🤖 AI Summary
This paper addresses the high-dimensional robust mean estimation problem: given $N$ noisy $D$-dimensional samples, where only an $alpha$-fraction satisfy bounded covariance (“good” data), the goal is to accurately estimate their common mean $mu$. We propose the first information-theoretically near-optimal algorithm, achieving estimation error $f(alpha,N) + sqrt{D/(alpha N)}$. Our method introduces a novel framework integrating bias correction, iterative dimensionality reduction, and rejection sampling, augmented with list-decodable learning and one-dimensional robust estimators as subroutines. The algorithm is computationally efficient—running in polynomial time—while attaining the optimal statistical rate dictated by the information-theoretic lower bound. This resolves a long-standing tension between accuracy and efficiency in high-dimensional robust mean estimation, providing the first polynomial-time estimator whose convergence rate matches the fundamental statistical limit.
📝 Abstract
We study the task of high-dimensional entangled mean estimation in the subset-of-signals model. Specifically, given $N$ independent random points $x_1,ldots,x_N$ in $mathbb{R}^D$ and a parameter $alpha in (0, 1)$ such that each $x_i$ is drawn from a Gaussian with mean $mu$ and unknown covariance, and an unknown $alpha$-fraction of the points have identity-bounded covariances, the goal is to estimate the common mean $mu$. The one-dimensional version of this task has received significant attention in theoretical computer science and statistics over the past decades.
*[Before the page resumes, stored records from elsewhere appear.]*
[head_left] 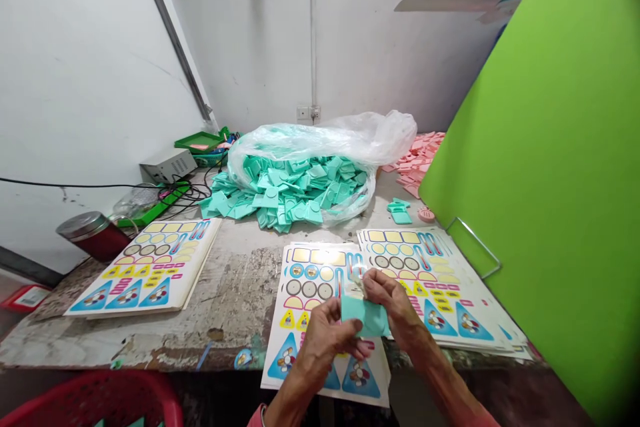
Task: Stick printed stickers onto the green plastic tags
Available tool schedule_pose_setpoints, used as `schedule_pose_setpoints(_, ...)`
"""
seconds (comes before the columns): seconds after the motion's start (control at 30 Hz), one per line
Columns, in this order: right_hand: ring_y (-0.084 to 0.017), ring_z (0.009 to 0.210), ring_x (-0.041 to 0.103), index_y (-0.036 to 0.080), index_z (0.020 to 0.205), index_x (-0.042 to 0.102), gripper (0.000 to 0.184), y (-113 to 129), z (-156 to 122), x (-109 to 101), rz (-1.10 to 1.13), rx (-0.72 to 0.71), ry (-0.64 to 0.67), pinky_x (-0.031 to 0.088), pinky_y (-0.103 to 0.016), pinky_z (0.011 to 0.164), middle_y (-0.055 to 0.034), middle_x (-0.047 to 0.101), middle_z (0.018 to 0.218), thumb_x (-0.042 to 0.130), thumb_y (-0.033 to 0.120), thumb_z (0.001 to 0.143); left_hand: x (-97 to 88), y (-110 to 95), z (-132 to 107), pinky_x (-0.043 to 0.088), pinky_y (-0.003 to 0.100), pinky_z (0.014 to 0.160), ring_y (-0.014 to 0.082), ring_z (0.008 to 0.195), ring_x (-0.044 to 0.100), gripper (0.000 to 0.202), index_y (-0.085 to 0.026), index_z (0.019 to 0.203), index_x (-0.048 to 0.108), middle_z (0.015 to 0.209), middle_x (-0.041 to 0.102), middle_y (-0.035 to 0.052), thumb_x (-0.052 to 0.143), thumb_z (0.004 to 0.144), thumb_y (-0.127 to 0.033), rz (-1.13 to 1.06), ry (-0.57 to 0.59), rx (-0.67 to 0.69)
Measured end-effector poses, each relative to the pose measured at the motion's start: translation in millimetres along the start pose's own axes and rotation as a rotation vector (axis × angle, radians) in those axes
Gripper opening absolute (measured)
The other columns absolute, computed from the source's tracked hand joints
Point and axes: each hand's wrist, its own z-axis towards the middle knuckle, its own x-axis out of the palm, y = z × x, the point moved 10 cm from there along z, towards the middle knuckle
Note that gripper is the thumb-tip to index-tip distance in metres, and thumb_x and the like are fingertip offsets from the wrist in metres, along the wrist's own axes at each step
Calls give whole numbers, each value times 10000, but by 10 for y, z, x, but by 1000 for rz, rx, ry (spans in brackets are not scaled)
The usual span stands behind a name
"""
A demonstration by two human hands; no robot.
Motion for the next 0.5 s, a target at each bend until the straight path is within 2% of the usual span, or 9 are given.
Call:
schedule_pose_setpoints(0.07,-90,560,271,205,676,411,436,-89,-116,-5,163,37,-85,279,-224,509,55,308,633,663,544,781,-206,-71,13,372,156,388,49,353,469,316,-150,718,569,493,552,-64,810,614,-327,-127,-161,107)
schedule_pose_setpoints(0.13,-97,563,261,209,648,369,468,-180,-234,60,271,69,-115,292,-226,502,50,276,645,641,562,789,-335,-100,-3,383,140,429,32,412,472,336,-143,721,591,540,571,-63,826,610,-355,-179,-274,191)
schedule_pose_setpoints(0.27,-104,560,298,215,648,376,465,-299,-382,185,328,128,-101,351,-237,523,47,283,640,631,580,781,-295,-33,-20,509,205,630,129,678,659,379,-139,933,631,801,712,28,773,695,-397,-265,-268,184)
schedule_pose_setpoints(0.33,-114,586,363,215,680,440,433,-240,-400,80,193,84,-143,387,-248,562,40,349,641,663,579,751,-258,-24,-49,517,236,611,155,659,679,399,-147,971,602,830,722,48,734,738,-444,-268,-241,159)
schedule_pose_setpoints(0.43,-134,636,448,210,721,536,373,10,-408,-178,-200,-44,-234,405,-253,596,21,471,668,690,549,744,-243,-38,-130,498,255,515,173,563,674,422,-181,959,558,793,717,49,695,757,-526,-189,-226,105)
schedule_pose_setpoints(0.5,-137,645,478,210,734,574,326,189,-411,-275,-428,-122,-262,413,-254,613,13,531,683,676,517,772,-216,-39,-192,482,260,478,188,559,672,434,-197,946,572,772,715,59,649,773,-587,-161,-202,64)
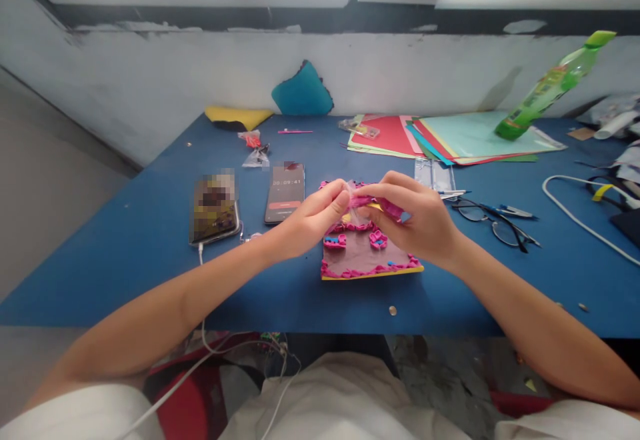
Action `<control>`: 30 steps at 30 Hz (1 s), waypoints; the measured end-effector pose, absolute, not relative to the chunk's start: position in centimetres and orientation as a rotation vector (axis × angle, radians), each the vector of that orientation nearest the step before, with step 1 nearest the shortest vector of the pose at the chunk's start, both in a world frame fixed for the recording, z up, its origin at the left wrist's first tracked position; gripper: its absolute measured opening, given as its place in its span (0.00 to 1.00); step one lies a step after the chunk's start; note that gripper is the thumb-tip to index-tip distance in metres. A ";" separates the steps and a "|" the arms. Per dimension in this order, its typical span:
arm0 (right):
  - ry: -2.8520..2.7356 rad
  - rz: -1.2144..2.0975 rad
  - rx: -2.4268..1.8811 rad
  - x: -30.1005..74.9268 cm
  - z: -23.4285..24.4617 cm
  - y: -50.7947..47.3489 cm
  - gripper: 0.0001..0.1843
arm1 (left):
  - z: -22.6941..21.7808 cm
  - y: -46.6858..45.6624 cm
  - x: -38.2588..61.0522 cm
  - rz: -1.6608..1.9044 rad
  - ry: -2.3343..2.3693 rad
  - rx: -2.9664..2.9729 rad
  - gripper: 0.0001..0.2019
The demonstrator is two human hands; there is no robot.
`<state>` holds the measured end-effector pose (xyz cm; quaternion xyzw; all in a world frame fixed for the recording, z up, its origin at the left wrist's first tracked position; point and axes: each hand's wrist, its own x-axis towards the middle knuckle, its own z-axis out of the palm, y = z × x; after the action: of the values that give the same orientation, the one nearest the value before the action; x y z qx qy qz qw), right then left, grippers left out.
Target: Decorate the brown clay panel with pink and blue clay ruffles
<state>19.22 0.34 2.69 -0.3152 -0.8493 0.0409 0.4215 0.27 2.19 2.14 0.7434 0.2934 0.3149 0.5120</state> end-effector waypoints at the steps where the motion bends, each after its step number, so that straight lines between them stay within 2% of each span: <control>1: -2.131 0.091 -0.776 19.3 2.5 0.4 0.05 | 2.1 2.1 0.3 0.750 0.708 1.794 0.18; 8: -2.193 0.064 -0.695 19.1 2.4 0.1 0.03 | 2.5 1.7 0.4 0.685 0.706 1.780 0.20; 15: -1.426 0.371 -0.964 20.8 3.4 1.9 0.19 | 2.7 2.7 0.1 0.894 0.720 1.684 0.18; 17: -1.439 0.516 -1.009 20.9 3.7 2.0 0.19 | 2.5 2.9 0.1 0.860 0.702 1.673 0.17; 20: -1.546 0.738 -1.018 20.4 3.8 1.6 0.11 | 2.1 3.0 0.2 0.769 0.718 1.728 0.17; 22: -1.592 0.827 -0.973 20.0 3.8 1.2 0.12 | 1.8 3.1 0.3 0.751 0.744 1.803 0.18; 28: -1.726 0.794 -0.925 19.3 3.7 0.2 0.20 | 1.9 2.8 0.5 0.762 0.857 2.042 0.11; 30: -1.763 0.746 -0.930 19.2 3.6 0.0 0.19 | 1.9 2.6 0.5 0.762 0.927 2.112 0.11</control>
<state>19.17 -0.03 3.61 -0.3822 -0.7244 0.3063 0.4851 0.55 2.57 1.92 0.8150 0.3576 0.2941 0.3485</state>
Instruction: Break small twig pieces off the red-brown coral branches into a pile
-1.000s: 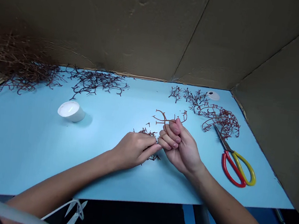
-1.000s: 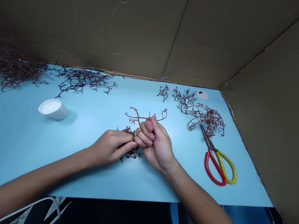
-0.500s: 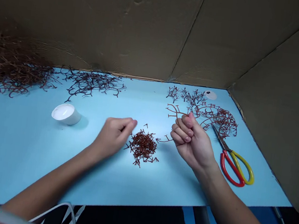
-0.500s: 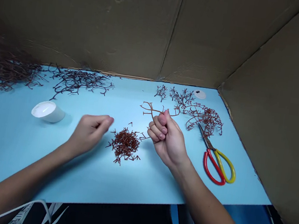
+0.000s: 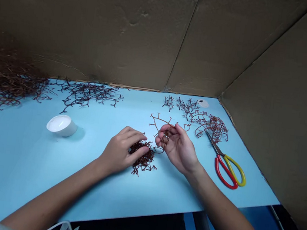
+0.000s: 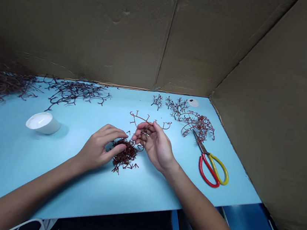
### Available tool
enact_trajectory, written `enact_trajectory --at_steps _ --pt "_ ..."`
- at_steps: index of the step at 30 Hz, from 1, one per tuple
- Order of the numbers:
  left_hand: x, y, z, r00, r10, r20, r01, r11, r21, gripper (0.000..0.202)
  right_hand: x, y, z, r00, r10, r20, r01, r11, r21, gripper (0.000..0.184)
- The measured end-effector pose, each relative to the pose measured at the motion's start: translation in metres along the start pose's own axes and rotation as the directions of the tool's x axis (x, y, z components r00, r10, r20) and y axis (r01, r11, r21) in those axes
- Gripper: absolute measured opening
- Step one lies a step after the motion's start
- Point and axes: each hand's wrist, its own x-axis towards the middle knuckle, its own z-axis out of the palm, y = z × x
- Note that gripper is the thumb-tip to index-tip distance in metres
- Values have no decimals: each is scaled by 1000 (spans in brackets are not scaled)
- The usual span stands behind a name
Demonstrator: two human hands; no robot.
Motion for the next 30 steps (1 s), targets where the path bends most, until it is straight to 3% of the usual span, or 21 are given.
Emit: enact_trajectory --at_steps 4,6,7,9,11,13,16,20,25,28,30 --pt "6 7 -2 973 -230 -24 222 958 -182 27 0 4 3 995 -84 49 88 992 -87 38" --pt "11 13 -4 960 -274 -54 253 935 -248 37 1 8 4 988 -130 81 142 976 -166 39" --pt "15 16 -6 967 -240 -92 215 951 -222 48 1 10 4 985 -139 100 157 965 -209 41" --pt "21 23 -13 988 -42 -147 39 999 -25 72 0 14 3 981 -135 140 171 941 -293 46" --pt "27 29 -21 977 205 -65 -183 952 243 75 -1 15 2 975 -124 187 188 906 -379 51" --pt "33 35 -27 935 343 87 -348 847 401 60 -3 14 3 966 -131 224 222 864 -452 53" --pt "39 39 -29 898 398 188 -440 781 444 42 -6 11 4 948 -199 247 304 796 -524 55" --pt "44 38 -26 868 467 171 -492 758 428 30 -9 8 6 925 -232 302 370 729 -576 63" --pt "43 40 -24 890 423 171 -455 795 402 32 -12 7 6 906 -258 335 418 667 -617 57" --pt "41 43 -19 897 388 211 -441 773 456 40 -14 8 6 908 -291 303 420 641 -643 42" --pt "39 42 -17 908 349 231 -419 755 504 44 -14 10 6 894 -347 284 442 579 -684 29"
Recent work [LY20; CV24] has given near-optimal upper and lower bounds for the one-dimensional setting. On the other hand, our understanding of even the information-theoretic aspects of the multivariate setting has remained limited. In this work, we design a computationally efficient algorithm achieving an information-theoretically near-optimal error. Specifically, we show that the optimal error (up to polylogarithmic factors) is $f(alpha,N) + sqrt{D/(alpha N)}$, where the term $f(alpha,N)$ is the error of the one-dimensional problem and the second term is the sub-Gaussian error rate. Our algorithmic approach employs an iterative refinement strategy, whereby we progressively learn more accurate approximations $hat mu$ to $mu$. This is achieved via a novel rejection sampling procedure that removes points significantly deviating from $hat mu$, as an attempt to filter out unusually noisy samples. A complication that arises is that rejection sampling introduces bias in the distribution of the remaining points. To address this issue, we perform a careful analysis of the bias, develop an iterative dimension-reduction strategy, and employ a novel subroutine inspired by list-decodable learning that leverages the one-dimensional result.